MARYLAND CASE SUMMARIES

Lester Rivers v. Hagner Management Corporation, et al.
No. 516 & No. 1870, September Term, 2007,
filed October 29, 2008. Opinion by Hollander, J.
 
Facts: A tenant brought a negligence action against his landlord for injuries he sustained while attempting to escape from a fire set by an arsonist in the entry area of the apartment building. The owner conceded, for purposes of the motion, that it did not provide the egress that was required by a local fire safety code. The Circuit Court for Prince George’s County granted summary judgment in favor of the owner of the building, based on its conclusion that the landlord had no duty to protect against arson.
 
Holding: Reversed and remanded. The Circuit Court erred in granting summary judgment. The landlord had a duty to comply with the fire safety code, so as to minimize danger to its tenants from fires that might occur, regardless of their cause. The risk of fire is foreseeable.
 
Any questions regarding this case may be directed to Mike Burgoyne at (410) 752-0075 or mburgoyne@tthlaw.com.
 
Charles Marcantonio, Personal Representative of
The Estate of Sherri Schaefer, et al. v. Melissa Moen, M.D., et al,
No. 4, September Term, 2008. 
Opinion filed on November 5, 2008, by Greene, J.
 
Facts: In August of 2000, Sherri Schaefer visited her gynecologist, Melissa Moen, M.D., and informed Dr. Moen that she was experiencing abnormal vaginal bleeding. It is alleged that Dr.
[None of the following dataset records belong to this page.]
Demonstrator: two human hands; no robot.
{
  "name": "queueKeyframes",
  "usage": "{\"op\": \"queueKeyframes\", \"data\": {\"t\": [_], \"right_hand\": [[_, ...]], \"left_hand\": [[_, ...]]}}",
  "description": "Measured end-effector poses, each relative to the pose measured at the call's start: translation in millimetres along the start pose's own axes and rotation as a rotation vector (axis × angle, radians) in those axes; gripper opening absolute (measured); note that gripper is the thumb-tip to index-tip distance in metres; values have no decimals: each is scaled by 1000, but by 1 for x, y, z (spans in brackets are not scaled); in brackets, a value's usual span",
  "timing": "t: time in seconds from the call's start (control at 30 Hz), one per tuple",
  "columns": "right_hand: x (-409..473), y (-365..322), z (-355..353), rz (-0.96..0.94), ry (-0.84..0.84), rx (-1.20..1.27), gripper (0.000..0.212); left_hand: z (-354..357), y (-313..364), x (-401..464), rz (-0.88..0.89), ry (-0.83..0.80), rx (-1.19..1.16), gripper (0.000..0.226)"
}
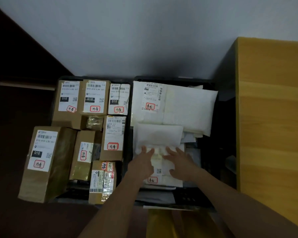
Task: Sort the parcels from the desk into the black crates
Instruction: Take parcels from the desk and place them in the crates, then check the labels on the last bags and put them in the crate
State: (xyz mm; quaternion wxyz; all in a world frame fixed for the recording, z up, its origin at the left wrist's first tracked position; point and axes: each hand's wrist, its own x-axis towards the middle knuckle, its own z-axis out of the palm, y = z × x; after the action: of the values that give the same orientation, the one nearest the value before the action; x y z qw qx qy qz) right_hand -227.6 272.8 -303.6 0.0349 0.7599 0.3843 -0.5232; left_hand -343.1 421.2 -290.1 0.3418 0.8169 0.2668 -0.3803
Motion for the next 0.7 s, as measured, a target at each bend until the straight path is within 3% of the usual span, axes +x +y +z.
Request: {"op": "queueKeyframes", "data": {"t": [0.43, 0.7], "right_hand": [[-18, -6, 9, 29, -15, 68, 67], [-63, -7, -8, 46, 240, 51, 77]], "left_hand": [[1, -7, -12, -16, -89, -39, 64], [-17, 28, -44, 37, 102, 61, 59]]}}
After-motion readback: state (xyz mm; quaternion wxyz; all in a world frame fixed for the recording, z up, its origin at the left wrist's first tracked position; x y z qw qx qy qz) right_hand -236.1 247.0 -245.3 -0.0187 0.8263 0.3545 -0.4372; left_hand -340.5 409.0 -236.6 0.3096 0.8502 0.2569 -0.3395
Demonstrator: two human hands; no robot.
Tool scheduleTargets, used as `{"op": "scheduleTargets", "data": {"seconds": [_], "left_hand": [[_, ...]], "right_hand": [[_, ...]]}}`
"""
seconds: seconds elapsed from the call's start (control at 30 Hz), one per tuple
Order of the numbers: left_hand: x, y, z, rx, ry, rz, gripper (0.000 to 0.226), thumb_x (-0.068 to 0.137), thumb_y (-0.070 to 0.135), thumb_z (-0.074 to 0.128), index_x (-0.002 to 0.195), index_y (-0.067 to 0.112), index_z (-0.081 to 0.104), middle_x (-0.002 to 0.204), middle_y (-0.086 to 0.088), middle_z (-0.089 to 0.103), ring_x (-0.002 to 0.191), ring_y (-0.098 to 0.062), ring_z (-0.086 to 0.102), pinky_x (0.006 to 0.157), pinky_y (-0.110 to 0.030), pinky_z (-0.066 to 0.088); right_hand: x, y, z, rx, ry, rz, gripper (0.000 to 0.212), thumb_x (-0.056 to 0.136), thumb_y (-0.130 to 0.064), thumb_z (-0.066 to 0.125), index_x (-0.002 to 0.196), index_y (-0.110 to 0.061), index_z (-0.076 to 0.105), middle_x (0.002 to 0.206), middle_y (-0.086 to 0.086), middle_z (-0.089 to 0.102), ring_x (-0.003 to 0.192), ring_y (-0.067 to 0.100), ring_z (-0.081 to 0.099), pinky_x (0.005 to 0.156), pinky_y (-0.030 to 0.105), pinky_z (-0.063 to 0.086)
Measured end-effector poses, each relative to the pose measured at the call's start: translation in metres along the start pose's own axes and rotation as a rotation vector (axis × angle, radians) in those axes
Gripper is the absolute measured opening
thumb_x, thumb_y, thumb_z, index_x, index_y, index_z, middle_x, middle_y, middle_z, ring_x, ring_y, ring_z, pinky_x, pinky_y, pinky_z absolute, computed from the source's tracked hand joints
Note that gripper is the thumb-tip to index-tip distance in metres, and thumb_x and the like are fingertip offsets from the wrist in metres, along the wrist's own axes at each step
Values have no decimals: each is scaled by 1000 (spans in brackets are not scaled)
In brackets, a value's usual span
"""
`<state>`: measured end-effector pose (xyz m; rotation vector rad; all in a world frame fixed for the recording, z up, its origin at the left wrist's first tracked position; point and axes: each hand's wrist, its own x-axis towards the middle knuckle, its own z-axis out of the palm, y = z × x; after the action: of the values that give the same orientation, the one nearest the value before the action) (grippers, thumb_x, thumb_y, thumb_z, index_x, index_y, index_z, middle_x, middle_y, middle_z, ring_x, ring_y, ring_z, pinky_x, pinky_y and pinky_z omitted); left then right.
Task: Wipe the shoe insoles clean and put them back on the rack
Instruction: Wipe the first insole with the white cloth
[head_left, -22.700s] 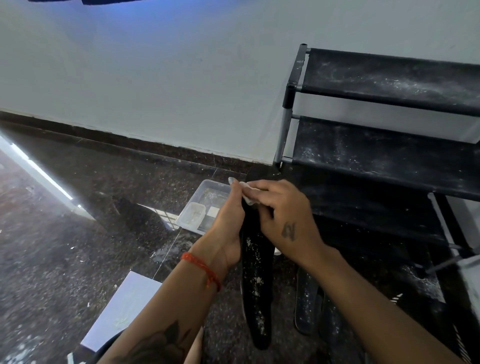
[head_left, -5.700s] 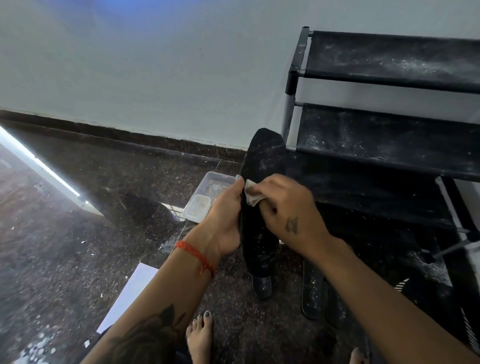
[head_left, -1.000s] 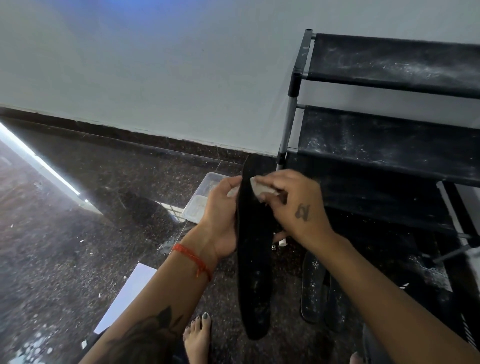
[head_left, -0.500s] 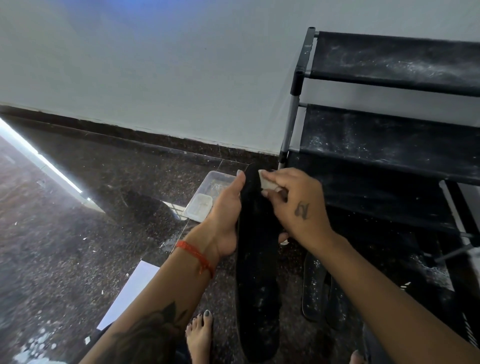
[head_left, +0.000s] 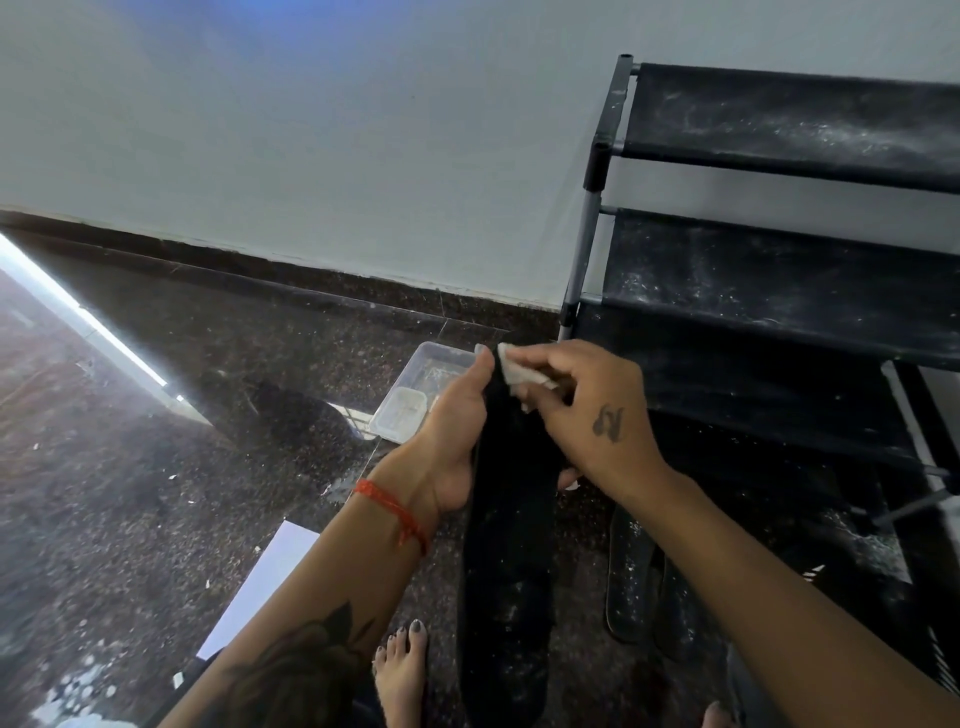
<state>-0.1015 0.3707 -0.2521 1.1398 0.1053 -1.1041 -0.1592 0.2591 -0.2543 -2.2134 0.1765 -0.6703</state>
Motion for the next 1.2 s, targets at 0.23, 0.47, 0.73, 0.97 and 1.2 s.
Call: {"op": "scheduleTargets", "data": {"seconds": [0.23,0.47,0.73,0.97,1.2], "left_hand": [[1,2,1,11,-20,6,70,94,65,22,98,17,73,94,-18,68,74,-33,65,65,-45,56],[3,2,-1,14,-29,10,84,92,67,22,61,10,74,68,-13,68,61,-24,67,63,-33,56],[-1,3,5,37,-66,-24,81,88,72,20,101,8,68,91,-20,70,71,-33,69,65,-44,57],[0,6,-4,54,-6,-7,82,91,70,20,87,7,74,83,-17,67,69,-28,65,64,-36,57],[-1,2,3,69,-48,-40,83,88,74,21,95,9,72,89,-20,70,71,-34,68,69,-44,56]], "right_hand": [[5,15,-13,-223,-7,-50,26,75,6,65,92,-12,75,86,5,70,73,10,63,62,0,37],[0,-4,0,12,-88,-56,23,75,-5,73,96,-14,74,87,-4,66,73,6,61,65,5,46],[6,14,-8,-235,118,28,22,78,-1,67,97,-11,73,90,4,69,79,11,62,70,1,38],[-2,-4,-7,72,-187,74,9,82,-14,70,83,-21,75,78,-6,65,52,11,63,42,28,54],[6,9,0,-146,107,7,22,77,-5,70,97,-14,73,90,1,70,81,9,63,72,6,43]]}}
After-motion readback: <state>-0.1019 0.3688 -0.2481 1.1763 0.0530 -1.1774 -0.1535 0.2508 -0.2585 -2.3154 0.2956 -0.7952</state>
Moen ordered a transabdominal and transvaginal pelvic ultrasound to aid her in determining the cause of the bleeding, but failed to perform an endometrial biopsy at that time. The ultrasound was performed on September 11, 2000, and subsequently interpreted by radiologist, Paula DeCandido, M.D. When interpreting the ultrasound, Dr. DeCandido failed to report a 1.5 centimeter mass located on Ms. Schaefer’s right ovary. Ms. Schaefer was later diagnosed with cancer and ultimately died from this disease.
 
The Circuit Court for Anne Arundel County granted The Medical Providers’ motions to strike the experts’ affidavits pursuant to Md. Rule 2-501(e), Contradictory Affidavits or Statements. Upon striking the affidavits, the Circuit Court granted The Medical Providers’ motion for summary judgment, concluding that Marcantonio had failed to provide sufficient evidence that The Medical Providers’ negligence proximately caused Ms. Schaefer’s death. The Court of Special Appeals affirmed the judgment of the Circuit Court concluding that the experts’ affidavits contained material contradictions in violation of Rule 2-501(e).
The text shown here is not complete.